Task brief
When a line of the records below contains the string "absolute", copy that whole line.

Available records
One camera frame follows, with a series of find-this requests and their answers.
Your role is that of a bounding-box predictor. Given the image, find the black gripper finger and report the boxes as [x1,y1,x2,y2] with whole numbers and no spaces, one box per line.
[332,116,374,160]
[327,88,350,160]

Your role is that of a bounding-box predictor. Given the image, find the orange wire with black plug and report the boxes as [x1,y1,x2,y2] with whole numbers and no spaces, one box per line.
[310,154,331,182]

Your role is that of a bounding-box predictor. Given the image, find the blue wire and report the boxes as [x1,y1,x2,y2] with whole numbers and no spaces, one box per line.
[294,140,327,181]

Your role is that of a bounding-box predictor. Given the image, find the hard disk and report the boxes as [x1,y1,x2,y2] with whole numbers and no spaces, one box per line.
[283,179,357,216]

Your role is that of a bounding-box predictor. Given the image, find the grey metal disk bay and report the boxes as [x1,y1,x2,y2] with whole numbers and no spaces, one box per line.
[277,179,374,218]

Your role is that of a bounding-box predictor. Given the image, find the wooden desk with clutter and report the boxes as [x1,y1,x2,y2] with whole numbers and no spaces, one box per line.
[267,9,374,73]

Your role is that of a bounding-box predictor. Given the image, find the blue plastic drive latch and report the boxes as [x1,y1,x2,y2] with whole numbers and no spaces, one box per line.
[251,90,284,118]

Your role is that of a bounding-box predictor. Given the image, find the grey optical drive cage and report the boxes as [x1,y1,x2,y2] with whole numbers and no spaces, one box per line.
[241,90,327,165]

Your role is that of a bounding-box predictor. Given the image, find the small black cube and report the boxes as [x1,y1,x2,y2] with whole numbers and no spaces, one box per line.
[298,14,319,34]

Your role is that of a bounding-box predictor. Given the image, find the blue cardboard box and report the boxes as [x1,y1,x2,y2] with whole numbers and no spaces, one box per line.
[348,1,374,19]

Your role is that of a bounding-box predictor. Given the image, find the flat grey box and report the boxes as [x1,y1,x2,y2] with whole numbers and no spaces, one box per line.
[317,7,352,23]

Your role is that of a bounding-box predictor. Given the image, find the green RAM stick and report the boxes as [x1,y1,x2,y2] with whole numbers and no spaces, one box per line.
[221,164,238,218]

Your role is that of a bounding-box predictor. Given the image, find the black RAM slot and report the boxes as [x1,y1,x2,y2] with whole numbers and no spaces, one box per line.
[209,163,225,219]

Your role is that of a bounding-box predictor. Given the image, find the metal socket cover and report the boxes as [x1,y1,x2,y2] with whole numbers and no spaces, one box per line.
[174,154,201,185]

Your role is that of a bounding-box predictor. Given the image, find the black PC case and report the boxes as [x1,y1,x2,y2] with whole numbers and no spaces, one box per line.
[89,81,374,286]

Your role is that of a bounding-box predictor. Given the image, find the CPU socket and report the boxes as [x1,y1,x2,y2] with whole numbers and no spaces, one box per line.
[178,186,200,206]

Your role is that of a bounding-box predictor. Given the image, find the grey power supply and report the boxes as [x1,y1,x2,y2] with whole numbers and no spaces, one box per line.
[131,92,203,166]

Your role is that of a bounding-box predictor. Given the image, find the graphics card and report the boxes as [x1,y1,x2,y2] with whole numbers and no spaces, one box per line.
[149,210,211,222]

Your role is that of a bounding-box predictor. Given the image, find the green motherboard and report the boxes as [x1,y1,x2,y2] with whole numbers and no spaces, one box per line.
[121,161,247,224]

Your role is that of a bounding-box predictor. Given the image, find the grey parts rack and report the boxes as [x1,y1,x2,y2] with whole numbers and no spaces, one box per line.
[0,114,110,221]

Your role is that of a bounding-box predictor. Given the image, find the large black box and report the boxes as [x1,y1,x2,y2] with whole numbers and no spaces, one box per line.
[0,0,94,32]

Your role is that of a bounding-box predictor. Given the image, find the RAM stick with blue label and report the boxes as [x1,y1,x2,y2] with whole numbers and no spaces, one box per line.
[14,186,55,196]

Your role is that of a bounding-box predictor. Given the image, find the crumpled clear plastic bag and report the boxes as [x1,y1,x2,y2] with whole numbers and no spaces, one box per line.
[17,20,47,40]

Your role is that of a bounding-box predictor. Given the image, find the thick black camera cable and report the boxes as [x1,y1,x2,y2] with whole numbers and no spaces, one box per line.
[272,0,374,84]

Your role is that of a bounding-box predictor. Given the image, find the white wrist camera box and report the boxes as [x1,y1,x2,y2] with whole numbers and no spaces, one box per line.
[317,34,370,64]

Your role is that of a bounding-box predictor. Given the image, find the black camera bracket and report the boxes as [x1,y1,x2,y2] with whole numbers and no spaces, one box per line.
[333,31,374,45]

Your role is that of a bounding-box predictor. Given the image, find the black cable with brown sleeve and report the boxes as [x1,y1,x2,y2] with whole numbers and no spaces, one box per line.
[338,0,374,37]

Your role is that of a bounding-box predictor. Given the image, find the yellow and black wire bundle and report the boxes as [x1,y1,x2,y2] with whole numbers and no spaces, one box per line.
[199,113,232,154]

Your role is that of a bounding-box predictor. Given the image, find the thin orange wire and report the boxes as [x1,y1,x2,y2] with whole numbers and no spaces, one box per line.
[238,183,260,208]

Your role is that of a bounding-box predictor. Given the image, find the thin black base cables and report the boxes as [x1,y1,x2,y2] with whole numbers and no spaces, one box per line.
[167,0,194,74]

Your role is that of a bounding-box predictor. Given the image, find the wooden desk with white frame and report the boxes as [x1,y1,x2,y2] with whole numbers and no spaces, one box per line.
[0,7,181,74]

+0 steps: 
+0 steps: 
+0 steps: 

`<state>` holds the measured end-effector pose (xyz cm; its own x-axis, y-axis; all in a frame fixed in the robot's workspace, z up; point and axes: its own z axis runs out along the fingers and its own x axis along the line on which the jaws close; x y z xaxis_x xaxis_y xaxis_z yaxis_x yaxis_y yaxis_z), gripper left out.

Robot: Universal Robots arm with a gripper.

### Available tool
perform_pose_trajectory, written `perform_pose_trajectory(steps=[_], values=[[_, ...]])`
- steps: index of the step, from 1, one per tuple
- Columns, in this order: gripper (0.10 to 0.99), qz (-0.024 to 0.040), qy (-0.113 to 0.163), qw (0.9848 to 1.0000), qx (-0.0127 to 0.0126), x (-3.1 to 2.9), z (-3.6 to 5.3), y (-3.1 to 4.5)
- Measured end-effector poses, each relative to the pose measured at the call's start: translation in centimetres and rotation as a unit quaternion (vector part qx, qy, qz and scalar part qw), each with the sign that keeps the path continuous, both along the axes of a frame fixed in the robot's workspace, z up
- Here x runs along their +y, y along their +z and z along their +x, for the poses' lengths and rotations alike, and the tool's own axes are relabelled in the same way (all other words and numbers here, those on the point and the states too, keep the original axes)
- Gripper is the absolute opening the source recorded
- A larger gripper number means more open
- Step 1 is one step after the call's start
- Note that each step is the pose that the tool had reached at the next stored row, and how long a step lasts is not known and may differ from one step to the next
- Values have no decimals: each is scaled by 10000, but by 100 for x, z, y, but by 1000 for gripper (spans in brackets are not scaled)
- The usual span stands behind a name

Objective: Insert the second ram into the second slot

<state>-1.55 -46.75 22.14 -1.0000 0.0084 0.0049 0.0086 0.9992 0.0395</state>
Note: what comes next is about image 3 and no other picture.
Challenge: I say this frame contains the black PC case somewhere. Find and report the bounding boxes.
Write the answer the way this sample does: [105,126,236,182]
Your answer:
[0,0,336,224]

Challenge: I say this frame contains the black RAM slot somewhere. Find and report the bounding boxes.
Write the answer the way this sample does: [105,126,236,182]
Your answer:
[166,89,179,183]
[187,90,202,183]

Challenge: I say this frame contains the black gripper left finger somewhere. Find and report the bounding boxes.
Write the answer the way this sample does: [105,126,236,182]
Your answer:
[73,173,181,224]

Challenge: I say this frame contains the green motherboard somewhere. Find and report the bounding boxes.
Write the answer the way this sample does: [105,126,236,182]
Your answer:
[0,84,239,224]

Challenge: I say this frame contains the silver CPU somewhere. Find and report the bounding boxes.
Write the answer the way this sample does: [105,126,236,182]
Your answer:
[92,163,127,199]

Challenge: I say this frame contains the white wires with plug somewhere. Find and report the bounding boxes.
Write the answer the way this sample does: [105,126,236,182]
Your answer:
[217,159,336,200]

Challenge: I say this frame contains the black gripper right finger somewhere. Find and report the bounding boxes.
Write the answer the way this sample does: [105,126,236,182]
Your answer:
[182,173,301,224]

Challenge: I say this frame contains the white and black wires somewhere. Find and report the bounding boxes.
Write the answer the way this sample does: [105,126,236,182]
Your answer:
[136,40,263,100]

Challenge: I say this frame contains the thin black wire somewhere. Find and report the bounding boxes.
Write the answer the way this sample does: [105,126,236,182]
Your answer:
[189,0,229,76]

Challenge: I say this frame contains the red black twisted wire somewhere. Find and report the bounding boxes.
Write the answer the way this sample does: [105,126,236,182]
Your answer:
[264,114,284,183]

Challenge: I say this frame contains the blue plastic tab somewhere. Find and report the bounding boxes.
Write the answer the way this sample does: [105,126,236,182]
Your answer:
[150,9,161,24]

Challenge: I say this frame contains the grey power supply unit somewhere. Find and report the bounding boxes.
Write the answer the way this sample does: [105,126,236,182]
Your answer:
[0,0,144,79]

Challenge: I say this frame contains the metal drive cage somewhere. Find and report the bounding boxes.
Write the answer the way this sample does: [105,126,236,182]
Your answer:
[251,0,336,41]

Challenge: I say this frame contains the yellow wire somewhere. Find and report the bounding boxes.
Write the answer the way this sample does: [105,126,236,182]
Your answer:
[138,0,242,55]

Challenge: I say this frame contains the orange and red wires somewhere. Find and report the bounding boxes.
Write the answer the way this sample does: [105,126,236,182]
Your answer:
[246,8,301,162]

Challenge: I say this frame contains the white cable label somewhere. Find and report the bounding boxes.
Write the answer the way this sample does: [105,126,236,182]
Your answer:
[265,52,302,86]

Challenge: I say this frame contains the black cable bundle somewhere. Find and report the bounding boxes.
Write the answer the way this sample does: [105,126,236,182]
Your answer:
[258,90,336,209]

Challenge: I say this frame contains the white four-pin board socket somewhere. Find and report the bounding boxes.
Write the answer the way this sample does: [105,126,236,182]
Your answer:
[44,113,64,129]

...

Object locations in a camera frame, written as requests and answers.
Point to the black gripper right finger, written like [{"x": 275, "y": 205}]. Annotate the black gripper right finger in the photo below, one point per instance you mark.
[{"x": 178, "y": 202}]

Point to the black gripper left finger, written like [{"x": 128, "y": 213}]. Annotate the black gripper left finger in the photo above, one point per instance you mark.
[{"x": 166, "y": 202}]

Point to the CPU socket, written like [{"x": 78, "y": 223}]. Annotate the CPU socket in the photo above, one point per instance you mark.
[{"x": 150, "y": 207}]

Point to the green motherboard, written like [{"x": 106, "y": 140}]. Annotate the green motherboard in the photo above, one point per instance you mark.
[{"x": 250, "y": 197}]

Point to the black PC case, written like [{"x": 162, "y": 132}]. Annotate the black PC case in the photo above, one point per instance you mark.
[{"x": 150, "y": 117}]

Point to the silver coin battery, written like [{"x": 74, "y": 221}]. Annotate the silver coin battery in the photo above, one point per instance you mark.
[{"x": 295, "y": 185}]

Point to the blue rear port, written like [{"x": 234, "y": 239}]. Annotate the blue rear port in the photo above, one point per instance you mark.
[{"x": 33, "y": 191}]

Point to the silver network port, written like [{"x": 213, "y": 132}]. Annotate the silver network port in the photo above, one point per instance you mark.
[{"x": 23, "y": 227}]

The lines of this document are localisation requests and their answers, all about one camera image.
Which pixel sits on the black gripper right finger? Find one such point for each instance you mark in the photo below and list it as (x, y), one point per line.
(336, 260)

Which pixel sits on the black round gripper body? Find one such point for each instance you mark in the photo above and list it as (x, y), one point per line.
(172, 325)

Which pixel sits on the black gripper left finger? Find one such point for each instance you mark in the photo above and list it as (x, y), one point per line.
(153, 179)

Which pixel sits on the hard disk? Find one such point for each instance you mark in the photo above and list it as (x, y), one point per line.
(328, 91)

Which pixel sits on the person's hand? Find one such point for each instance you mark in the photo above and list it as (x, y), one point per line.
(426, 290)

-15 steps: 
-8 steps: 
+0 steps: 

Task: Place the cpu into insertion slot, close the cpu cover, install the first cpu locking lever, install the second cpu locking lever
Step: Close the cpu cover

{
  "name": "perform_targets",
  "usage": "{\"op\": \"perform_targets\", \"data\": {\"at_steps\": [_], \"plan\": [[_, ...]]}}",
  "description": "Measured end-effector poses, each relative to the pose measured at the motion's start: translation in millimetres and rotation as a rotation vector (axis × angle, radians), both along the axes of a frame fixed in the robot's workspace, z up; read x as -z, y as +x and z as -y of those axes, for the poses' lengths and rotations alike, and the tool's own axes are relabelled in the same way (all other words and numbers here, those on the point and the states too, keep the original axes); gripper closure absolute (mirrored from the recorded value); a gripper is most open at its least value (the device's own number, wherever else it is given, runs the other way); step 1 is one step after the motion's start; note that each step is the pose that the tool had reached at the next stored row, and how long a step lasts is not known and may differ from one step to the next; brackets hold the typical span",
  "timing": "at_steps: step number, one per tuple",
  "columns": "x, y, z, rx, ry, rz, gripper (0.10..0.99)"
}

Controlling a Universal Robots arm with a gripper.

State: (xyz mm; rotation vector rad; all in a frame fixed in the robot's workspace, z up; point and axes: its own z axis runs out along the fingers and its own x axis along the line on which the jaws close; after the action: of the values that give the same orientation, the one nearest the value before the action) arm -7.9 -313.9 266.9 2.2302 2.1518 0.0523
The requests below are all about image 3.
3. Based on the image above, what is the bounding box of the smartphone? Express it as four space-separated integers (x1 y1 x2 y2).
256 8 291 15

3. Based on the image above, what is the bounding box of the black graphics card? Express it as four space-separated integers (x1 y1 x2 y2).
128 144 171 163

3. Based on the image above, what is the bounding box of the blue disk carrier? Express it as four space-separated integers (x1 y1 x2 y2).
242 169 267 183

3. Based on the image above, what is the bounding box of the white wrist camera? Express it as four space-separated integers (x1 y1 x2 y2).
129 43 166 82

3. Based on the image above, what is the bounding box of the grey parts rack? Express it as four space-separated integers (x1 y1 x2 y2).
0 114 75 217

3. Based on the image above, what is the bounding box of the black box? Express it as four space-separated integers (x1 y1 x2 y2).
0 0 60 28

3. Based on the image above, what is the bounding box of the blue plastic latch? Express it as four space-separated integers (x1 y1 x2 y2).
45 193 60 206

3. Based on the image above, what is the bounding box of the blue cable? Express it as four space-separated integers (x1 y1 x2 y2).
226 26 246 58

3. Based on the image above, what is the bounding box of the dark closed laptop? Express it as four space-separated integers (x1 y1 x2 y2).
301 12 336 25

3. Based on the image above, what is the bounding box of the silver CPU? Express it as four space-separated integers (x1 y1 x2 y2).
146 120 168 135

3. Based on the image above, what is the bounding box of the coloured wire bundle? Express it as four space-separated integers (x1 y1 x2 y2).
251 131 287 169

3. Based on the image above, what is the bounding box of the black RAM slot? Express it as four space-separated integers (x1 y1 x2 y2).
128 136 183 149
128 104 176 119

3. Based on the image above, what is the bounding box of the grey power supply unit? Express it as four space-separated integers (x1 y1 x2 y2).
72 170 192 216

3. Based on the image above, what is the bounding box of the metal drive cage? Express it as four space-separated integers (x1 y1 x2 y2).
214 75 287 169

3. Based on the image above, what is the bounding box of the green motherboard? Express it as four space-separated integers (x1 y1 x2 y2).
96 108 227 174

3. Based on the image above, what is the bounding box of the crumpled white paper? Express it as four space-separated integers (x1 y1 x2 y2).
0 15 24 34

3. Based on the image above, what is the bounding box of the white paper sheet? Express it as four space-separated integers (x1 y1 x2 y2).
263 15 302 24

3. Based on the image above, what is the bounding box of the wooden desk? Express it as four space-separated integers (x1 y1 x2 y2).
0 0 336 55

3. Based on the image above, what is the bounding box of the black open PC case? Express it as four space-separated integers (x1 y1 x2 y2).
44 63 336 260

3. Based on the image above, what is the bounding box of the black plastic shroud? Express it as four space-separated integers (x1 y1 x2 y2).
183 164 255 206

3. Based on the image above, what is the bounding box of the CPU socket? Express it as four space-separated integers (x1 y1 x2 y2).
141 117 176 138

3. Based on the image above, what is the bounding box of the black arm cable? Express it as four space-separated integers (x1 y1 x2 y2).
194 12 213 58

...

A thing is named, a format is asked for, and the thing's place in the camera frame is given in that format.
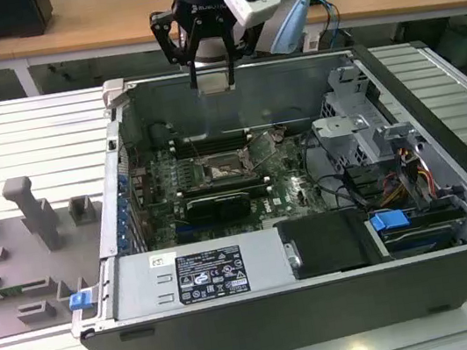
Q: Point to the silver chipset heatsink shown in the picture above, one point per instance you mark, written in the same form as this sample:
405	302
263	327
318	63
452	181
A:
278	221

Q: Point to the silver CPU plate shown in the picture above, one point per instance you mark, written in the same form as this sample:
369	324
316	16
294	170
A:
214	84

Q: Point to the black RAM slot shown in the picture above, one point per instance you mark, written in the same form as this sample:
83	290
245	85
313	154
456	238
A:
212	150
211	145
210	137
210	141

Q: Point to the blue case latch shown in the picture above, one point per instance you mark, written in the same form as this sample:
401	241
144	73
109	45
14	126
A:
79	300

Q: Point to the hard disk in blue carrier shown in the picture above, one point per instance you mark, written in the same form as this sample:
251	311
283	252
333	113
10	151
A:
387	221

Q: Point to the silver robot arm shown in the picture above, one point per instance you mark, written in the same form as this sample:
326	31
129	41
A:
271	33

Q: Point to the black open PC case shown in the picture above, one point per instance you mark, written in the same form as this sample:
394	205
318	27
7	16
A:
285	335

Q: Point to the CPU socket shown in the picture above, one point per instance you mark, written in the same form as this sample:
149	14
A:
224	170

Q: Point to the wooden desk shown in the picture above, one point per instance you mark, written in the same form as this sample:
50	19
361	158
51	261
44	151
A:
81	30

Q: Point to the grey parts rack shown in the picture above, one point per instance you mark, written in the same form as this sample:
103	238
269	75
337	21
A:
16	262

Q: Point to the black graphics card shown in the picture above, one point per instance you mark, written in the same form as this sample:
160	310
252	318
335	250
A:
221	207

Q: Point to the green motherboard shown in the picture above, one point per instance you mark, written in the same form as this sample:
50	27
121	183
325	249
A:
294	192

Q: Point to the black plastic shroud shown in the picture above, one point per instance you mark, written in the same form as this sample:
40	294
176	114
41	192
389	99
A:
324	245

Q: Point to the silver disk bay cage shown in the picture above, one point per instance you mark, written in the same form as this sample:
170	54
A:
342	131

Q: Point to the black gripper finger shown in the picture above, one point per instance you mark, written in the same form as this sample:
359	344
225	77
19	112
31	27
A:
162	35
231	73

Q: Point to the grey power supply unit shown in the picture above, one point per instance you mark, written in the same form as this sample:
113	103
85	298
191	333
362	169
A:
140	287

Result of this task
- Gripper is the absolute opening the source recorded
  "description": "Measured end-effector poses, each relative to the pose measured at the motion's start: translation in millimetres and rotation as a rotation vector (axis × angle, radians), both along the axes of a frame fixed in the robot's workspace, z up; read x as -z, y as +x and z as -y of those axes, for the poses' lengths and rotations alike, and the tool's own axes are relabelled in the same way (all other words and numbers here, those on the point and the states too, keep the original axes); gripper closure absolute (mirrored from the recorded value); a gripper is most open at its least value (the device's own number, wherever else it is given, runs the other way); step 1 is one step after the motion's start; note that each step is the pose that the tool had reached at the next stored row, and how long a step lasts is not known and may differ from one step to the next; brackets hold the typical span",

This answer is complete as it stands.